Hubert Idasiak

Personal information
- Full name: Hubert Dawid Idasiak
- Date of birth: 3 February 2002 (age 24)
- Place of birth: Sławno, Poland
- Height: 1.88 m (6 ft 2 in)
- Position: Goalkeeper

Team information
- Current team: Elana Toruń

Youth career
- 0000–2013: Orlik Darłowo
- 2013–2015: Zryw Kretomino
- 2015–2016: Darłovia Darłowo
- 2016–2018: Pogoń Szczecin
- 2018–2022: Napoli

Senior career*
- Years: Team / Apps / (Gls)
- 2022–2024: Napoli / 0 / (0)
- 2024–2026: ŁKS Łódź / 0 / (0)
- 2024–2026: ŁKS Łódź II / 29 / (0)
- 2026: → KKS 1925 Kalisz (loan) / 3 / (0)
- 2026–: Elana Toruń / 0 / (0)

International career
- 2017–2018: Poland U16 / 4 / (0)
- 2019: Poland U17 / 3 / (0)

= Hubert Idasiak =

Polish footballer (born 2002)

Hubert Dawid Idasiak (born 3 February 2002) is a Polish professional footballer who plays as a goalkeeper for III liga club Elana Toruń.

==Career==
Born in Sławno, West Pomeranian Voivodeship, Poland, Idasiak began his youth career at Orlik Darłowo. He later played for Zryw Kretomino and Darłovia Darłowo, and eventually joined Pogoń Szczecin's youth system in 2016. In 2018, he joined Napoli, where he played for the Primavera team and featured in three matches in the UEFA Youth League during the 2019–20 season.

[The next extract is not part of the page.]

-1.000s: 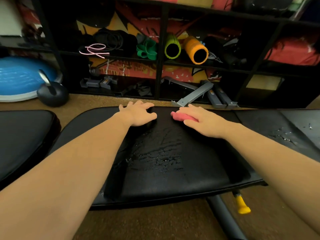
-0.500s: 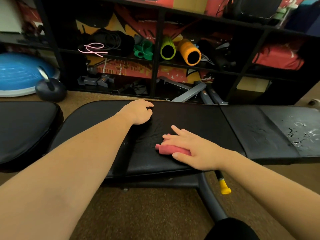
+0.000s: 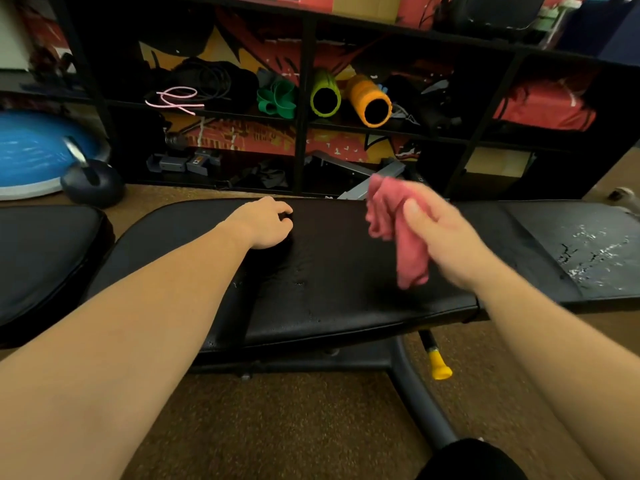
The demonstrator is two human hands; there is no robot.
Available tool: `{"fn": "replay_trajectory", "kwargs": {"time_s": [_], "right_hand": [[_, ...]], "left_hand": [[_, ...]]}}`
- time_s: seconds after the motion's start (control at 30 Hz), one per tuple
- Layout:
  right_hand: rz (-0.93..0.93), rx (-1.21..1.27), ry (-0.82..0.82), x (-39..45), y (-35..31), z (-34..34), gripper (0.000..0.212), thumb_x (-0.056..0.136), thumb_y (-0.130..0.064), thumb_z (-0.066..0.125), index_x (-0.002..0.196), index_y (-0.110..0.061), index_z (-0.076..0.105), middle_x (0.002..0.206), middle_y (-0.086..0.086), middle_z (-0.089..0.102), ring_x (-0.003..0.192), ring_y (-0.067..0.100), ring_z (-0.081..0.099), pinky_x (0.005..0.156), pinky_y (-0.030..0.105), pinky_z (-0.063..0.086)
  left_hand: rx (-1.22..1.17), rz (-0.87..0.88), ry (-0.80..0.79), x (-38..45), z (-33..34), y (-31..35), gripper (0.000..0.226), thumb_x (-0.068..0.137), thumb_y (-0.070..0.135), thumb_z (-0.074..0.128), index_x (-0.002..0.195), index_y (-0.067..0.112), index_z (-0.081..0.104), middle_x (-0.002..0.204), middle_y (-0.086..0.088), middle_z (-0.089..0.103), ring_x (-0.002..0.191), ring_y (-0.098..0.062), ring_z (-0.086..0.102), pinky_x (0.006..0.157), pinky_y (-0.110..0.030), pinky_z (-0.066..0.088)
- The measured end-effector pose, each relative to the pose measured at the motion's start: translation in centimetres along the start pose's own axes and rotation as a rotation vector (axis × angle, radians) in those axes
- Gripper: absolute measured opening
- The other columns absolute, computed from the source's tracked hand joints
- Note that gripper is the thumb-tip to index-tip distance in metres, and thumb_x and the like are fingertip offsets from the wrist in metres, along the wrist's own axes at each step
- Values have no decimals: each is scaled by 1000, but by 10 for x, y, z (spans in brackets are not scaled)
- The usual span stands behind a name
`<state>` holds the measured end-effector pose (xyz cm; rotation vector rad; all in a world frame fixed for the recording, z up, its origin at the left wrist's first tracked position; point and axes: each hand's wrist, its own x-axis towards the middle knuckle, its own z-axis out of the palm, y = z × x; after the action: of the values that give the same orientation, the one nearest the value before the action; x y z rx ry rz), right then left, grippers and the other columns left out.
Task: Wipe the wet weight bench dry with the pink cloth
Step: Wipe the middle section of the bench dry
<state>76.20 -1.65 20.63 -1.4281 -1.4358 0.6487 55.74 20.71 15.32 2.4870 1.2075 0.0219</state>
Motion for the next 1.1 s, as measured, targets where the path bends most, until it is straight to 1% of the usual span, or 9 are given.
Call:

On 5 July 2020, he was included on the bench for Napoli's first team by manager Gennaro Gattuso for a league match against Roma, which Napoli won 2–1. He was selected by Luciano Spalletti as Napoli's third-choice goalkeeper for the squad list in the 2021–22 UEFA Europa League.

Idasiak was part of Napoli's squad that won the Serie A title in the 2022–23 season, although he did not make an appearance.

In July 2024, he returned to Poland and joined ŁKS Łódź.

On 14 September 2026, Idasiak signed with Elana Toruń in the fourth division.